For example, when you compare the price of your first cell phone plan (you know, that huge brick weighing a ton and having very poor reception almost everywhere) with what you pay today (factoring in inflation) you will probably notice that they are relatively close to each other. But the service you get today is probably much better than the one you got years ago. There are more cell towers, the reception is better, the phone has a more powerful antenna. In addition your phone now has much more built in features – it has a camera, a loud speaker, a gps unit, a web browser perhaps. In other words you get much superior service than what you got with your very first cell phone for relatively the same price. In other words, the cost of making basic calls over a cellular network must have dropped significantly over the years due to advances in technology. What you are paying for now are all the added features, and new services that ride on top of that basic utility.
This guy theorizes that this applies to all technology. Every popular technology becomes a commodity, and it’s base price tends to gravitate towards zero as we build new services and products on top of it. He explains it better though. It is a really interesting read. :)

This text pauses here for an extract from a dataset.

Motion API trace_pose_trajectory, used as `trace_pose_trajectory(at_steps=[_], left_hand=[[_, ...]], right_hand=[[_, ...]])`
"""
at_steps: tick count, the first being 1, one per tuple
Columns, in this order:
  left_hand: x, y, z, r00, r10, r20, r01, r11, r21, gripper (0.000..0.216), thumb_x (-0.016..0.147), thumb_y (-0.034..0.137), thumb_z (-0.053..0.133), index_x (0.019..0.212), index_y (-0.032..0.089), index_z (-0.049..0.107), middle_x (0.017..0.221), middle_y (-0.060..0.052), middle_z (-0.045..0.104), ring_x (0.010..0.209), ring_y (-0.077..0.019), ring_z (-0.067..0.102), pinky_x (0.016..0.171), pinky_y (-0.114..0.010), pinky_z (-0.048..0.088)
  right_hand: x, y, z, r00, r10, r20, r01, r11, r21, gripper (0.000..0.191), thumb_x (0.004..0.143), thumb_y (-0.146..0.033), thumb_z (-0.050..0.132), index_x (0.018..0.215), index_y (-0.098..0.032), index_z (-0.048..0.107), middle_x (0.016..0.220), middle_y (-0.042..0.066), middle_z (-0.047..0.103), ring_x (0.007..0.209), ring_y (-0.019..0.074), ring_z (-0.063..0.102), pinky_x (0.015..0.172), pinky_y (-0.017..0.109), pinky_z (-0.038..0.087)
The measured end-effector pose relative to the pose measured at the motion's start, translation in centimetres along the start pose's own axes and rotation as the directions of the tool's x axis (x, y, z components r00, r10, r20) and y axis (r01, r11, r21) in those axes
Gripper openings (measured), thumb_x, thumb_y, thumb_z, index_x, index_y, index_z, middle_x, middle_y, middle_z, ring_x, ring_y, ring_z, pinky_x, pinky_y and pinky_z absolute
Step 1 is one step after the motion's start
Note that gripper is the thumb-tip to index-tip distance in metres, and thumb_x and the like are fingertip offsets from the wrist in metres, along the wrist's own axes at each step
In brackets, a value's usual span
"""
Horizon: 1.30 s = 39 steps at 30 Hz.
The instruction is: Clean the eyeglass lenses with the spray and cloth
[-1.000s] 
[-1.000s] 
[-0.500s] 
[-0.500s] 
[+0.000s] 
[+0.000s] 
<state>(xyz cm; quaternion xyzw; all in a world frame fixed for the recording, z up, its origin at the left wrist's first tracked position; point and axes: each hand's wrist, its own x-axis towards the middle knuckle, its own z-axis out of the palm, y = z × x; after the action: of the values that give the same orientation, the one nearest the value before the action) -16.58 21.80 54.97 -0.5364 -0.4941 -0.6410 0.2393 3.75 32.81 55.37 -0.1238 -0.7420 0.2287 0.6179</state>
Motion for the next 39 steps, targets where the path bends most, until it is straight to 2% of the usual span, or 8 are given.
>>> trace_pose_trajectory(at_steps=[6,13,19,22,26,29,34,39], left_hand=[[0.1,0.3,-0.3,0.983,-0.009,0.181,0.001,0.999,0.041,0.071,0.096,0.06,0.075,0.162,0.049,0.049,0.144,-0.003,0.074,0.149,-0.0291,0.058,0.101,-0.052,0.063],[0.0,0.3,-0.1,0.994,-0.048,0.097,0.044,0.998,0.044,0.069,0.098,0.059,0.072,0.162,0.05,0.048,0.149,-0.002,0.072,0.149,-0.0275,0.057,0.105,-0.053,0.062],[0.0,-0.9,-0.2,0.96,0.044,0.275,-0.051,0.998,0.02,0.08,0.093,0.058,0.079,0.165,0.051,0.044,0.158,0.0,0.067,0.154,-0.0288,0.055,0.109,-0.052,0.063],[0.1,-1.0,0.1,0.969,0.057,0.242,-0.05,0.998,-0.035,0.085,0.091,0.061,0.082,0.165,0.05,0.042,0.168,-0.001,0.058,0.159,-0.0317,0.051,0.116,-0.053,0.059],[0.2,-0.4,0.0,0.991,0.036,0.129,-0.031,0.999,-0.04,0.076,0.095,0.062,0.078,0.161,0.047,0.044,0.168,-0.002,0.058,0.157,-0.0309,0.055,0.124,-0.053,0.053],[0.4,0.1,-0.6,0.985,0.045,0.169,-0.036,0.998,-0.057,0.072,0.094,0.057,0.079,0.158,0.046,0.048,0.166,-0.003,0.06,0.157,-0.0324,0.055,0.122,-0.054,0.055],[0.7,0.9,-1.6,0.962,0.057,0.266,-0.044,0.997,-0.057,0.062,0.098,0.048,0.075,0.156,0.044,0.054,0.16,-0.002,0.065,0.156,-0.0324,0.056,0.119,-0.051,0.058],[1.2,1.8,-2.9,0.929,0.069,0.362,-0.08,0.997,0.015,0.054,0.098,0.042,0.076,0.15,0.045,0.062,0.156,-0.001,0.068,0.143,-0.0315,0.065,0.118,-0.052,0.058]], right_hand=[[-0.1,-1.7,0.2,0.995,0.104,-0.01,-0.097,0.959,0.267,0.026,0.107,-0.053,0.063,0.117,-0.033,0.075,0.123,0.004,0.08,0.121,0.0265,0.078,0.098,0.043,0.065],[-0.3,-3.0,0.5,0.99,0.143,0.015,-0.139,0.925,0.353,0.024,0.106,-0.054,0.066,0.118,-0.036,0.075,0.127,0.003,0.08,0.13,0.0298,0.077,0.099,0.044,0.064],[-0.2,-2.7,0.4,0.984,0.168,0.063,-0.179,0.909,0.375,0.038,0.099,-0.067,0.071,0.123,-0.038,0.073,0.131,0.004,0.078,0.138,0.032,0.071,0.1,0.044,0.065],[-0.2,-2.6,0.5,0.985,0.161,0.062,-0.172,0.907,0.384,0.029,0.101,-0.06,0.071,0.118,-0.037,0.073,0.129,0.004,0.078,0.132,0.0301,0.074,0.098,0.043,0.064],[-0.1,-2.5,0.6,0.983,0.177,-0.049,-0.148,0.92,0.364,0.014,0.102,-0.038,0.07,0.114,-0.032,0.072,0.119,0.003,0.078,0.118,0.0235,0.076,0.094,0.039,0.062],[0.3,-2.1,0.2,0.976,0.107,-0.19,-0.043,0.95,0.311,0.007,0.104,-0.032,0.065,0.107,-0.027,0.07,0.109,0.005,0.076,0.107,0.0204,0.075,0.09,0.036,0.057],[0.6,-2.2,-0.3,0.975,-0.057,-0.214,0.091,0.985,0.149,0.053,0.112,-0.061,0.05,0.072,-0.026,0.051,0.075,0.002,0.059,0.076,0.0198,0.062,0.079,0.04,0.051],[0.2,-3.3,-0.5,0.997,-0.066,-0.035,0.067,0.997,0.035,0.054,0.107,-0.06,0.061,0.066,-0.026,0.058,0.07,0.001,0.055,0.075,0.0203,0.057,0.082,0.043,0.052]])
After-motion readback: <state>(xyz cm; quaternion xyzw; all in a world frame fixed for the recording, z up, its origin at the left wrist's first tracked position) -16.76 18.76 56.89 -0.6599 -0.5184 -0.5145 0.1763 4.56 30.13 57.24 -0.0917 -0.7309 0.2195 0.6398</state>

Dude, when people use anthropomorphisms, they don’t usually intend to be taken literally. When people say that, I don’t think that there is a person on earth who thinks that what is meant is that information has thoughts, feelings and desires, instead of that information, by it’s nature (and our), is difficult to contain, and is rarely worth the effort.
I think that the term ‘free’ here refers as much to liberality as to cost.
Just a small nitpick:
The headline should probably read the other way around, as what people make money of these days is mostly information, ’cause as you say, data is free…
(for those not following me; data is the raw material used to make information. Information is a refined product, filtered and tailored to an entity’s wishes, knowledge is what comes from information)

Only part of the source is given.